This draft summary was approved by the ACR Board of Directors on February 8, 2021.. A full manuscript is pending journal peer review.
Antimalarial drugs can treat autoimmune diseases, such as lupus, Sjogren's, and rheumatoid arthritis...
Here's how! (described in easy to understand language)
Antimalarial drugs, such as hydroxychloroquine (Plaquenil), chloroquine, and quinacrine, are some of the most common medicines used to treat autoimmune disorders, especially lupus (SLE) and Sjogren's.
To answer this question, you need to understand how the immune system works. One of the key things in the immune system is antigen presentation (figure 30.1A). Antigens are proteins that cause the immune system to make antibodies directed toward those specific antigens for protection. For example, let us say you are infected with parvovirus, which can cause a cold-like illness and sometimes even rash, joint pain, and even a lupus-like illness. The immune system “sees” the proteins (which act as antigens) on this virus, recognizes that they do not belong to the body, and launches an all-out war against the virus. It does this by making antibodies that can attach to the parvovirus antigens, which in turn identifies the virus invaders as the “bad guys.” Subsequently, this alerts other white blood cells of the immune system to attack the virus. The immune system has now learned that parvovirus is a “bad guy.” It is now able to produce these antibodies that recognize parvovirus for the rest of your life. Suppose you are infected by parvovirus ever again. Your immune system’s white blood cells can attack the virus so that you do not get sick from it ever again.

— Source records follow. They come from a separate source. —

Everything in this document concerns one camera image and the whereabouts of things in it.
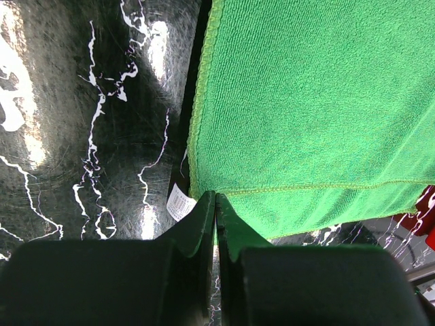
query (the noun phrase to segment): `black marble surface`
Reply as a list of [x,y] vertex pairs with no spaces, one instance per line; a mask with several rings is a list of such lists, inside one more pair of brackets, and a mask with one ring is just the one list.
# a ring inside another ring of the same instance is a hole
[[[0,264],[32,240],[145,240],[175,224],[200,2],[0,0]],[[423,240],[386,218],[273,242],[380,245],[409,270],[435,261]]]

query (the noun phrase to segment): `red object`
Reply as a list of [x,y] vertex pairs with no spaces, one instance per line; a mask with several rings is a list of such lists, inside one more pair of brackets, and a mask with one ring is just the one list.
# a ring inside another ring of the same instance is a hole
[[434,249],[435,248],[435,233],[433,229],[435,228],[435,186],[429,185],[424,189],[421,197],[418,199],[416,205],[418,212],[415,214],[399,214],[394,215],[394,221],[398,222],[404,228],[410,230],[416,236],[423,236],[425,234],[429,235],[429,238],[433,238],[431,243],[434,246],[426,243]]
[[429,233],[429,236],[426,238],[425,242],[429,247],[435,249],[435,228]]

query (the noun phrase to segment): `green microfiber towel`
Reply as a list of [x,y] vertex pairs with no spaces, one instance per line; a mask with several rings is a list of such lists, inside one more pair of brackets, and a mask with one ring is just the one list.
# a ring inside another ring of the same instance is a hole
[[267,238],[415,211],[435,183],[435,3],[215,0],[191,194]]

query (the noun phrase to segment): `black plastic part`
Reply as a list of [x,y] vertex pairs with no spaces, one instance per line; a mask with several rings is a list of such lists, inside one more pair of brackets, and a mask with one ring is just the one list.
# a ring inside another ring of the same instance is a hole
[[403,271],[386,251],[345,245],[270,247],[224,195],[217,195],[216,214],[223,326],[429,325]]
[[22,245],[2,274],[2,325],[203,326],[214,201],[207,192],[152,241]]

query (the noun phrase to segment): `barcode label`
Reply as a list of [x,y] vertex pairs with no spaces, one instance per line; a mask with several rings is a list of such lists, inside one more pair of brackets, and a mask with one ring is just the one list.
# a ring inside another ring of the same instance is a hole
[[195,207],[196,200],[187,197],[178,188],[177,184],[174,183],[174,188],[172,189],[171,195],[169,196],[168,202],[166,204],[166,209],[169,214],[176,220],[180,221],[185,217],[190,211]]

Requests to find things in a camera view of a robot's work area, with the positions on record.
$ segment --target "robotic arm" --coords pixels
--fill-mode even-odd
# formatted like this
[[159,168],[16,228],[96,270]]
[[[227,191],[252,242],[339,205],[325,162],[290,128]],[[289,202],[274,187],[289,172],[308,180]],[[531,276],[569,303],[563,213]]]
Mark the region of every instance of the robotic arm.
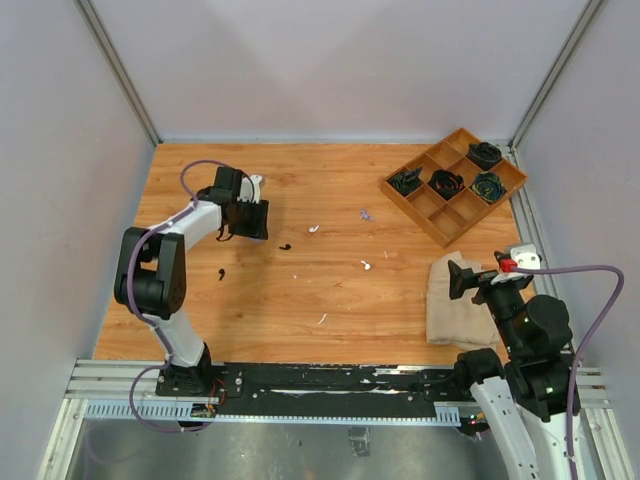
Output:
[[[496,252],[501,272],[474,273],[449,261],[452,300],[470,288],[478,292],[473,303],[486,303],[509,353],[502,368],[492,349],[458,356],[454,371],[458,386],[469,390],[494,432],[510,479],[571,479],[566,446],[567,395],[573,355],[562,350],[572,338],[563,301],[536,295],[525,303],[520,290],[531,275],[512,268],[540,268],[534,245],[518,245]],[[584,477],[577,392],[573,403],[575,457],[579,478]]]
[[[196,335],[183,308],[186,296],[187,250],[206,235],[219,231],[220,240],[227,227],[228,240],[234,235],[266,240],[269,202],[260,200],[263,178],[246,176],[230,167],[218,168],[213,185],[197,193],[197,202],[169,218],[166,227],[142,245],[134,259],[133,294],[135,302],[155,326],[152,331],[171,356],[171,366],[163,372],[158,395],[204,395],[213,381],[211,356],[207,345]],[[114,295],[118,303],[131,306],[127,295],[127,273],[133,251],[142,236],[154,227],[127,229],[122,238]],[[157,261],[152,269],[145,263]],[[169,343],[173,352],[167,351]]]

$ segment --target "wood grain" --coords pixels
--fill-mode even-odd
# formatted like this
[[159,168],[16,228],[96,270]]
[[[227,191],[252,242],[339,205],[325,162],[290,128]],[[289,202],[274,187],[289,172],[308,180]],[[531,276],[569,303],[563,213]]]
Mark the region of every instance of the wood grain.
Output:
[[[186,308],[217,361],[451,364],[460,352],[426,342],[431,263],[447,252],[495,265],[493,251],[518,242],[508,203],[443,249],[380,192],[390,172],[425,145],[161,145],[136,225],[188,201],[178,176],[215,158],[266,177],[270,239],[205,238],[187,256]],[[213,167],[187,175],[211,184]],[[360,220],[360,209],[375,222]],[[316,233],[307,229],[320,225]],[[286,243],[288,251],[278,247]],[[365,271],[361,260],[372,265]],[[226,276],[219,281],[218,269]],[[319,323],[327,314],[324,322]],[[159,359],[149,329],[112,304],[95,358]]]

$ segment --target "green cable bundle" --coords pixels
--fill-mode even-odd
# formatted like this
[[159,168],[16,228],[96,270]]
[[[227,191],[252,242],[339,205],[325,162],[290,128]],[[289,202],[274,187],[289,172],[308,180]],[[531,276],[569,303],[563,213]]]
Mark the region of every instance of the green cable bundle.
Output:
[[491,172],[479,173],[471,190],[487,203],[497,202],[507,191],[500,177]]

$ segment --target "white wall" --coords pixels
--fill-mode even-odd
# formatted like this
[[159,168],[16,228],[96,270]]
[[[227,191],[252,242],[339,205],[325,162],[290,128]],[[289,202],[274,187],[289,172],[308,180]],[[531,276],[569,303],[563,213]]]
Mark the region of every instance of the white wall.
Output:
[[[640,3],[609,2],[520,153],[555,265],[611,263],[626,286],[587,352],[613,400],[640,474]],[[613,275],[559,277],[582,335],[604,305]]]
[[585,0],[94,0],[165,140],[510,138]]
[[0,465],[32,479],[152,147],[73,2],[0,2],[0,65]]

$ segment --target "gray floor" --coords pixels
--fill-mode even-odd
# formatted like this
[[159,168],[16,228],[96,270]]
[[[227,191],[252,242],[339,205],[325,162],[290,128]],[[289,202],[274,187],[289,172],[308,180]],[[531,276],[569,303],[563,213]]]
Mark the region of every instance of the gray floor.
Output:
[[348,431],[221,423],[168,435],[130,420],[87,421],[67,480],[507,478],[490,434],[470,439],[452,427],[373,426],[370,456],[358,458]]

So now, let us go a little deeper into how the body makes these antibodies in the first place, focusing on a concept called antigen processing (figure 30.1A). This is a very technical discussion that can be skipped by many people reading this book. However, it can be interesting for the person who wants to know more about how anti-malarial medicines work. Macrophages are white blood cells that are responsible for identifying foreign antigens for the immune system. You can think of them as the frontline soldiers that come into contact first with any unusual antigen proteins such as viruses and bacteria invading the body.
Macrophages are often also called “antigen-presenting cells” in immunology. In lupus, where the immune system starts to attack parts of the body itself, the antigens it thinks are foreign are actually antigen proteins naturally occurring in the body. When the macrophages see these antigens (such as proteins from skin cells), they engulf them into little bubbles called vacuoles (follow along in figure 30.1A). The vacuoles break down (or digest) these antigen proteins into numerous smaller components and reassemble them into structures that are then attached to the outside of the macrophage cell surface. The macrophages then show these antigens (antigen presentation) to other white blood cells of the immune system (especially T-cells) so that they can recognize them as being “bad” proteins. This causes other white blood cells (called B-cells) to start making antibodies directed against these antigen proteins. However, in lupus, these antigen proteins that end up being attacked belong to the person’s own body. The antibodies produced to attack the body’s own antigens are called “auto-antibodies.”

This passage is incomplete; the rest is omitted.